To spin a code coverage build, you need to select the linux64-ccov
platform (use --full when using the fuzzy selector to get the ccov
builds to show up).

E.g. for a try build:

.. code:: shell

   ./mach try fuzzy -q 'linux64-ccov'

There are two options now, you can either generate the report locally or
use a one-click loaner.


Generate report using a one-click loaner
^^^^^^^^^^^^^^^^^^^^^^^^^^^^^^^^^^^^^^^^

Select the B job on Treeherder and get a one-click loaner.

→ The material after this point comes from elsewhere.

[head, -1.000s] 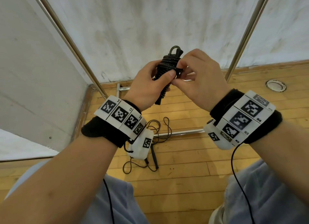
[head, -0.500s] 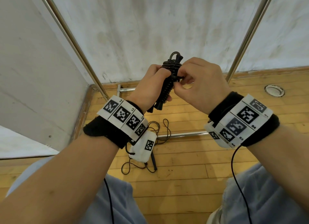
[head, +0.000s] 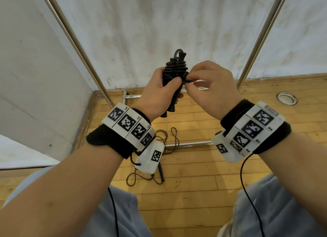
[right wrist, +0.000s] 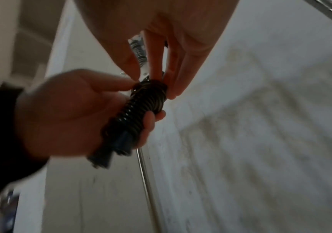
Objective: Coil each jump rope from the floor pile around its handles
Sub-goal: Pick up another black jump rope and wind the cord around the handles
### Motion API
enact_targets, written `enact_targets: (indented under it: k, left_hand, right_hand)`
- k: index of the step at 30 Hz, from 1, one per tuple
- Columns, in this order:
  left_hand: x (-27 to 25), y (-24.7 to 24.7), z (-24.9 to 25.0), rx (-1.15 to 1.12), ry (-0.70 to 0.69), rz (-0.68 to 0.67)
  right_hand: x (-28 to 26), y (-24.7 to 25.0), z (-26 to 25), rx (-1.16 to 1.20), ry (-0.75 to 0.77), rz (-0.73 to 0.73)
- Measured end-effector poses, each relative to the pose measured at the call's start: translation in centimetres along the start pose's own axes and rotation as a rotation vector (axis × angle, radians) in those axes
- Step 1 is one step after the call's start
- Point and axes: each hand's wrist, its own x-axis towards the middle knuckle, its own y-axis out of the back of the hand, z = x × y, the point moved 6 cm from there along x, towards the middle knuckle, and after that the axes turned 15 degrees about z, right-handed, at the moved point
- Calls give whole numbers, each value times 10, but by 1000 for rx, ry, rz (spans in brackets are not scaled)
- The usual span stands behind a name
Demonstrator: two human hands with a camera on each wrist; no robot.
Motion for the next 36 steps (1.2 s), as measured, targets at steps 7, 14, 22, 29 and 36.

In the loaner, download and execute the script
https://github.com/mozilla/code-coverage/blob/master/report/firefox_code_coverage/codecoverage.py:

.. code:: shell

   wget https://raw.githubusercontent.com/mozilla/code-coverage/master/report/firefox_code_coverage/codecoverage.py
   python codecoverage.py

This command will automatically generate a HTML report of the code
coverage information in the **report** subdirectory in your current
working directory.


Generate report locally
^^^^^^^^^^^^^^^^^^^^^^^

Prerequisites:

-  Download the Python script at
   https://github.com/mozilla/code-coverage/blob/master/report/firefox_code_coverage/codecoverage.py.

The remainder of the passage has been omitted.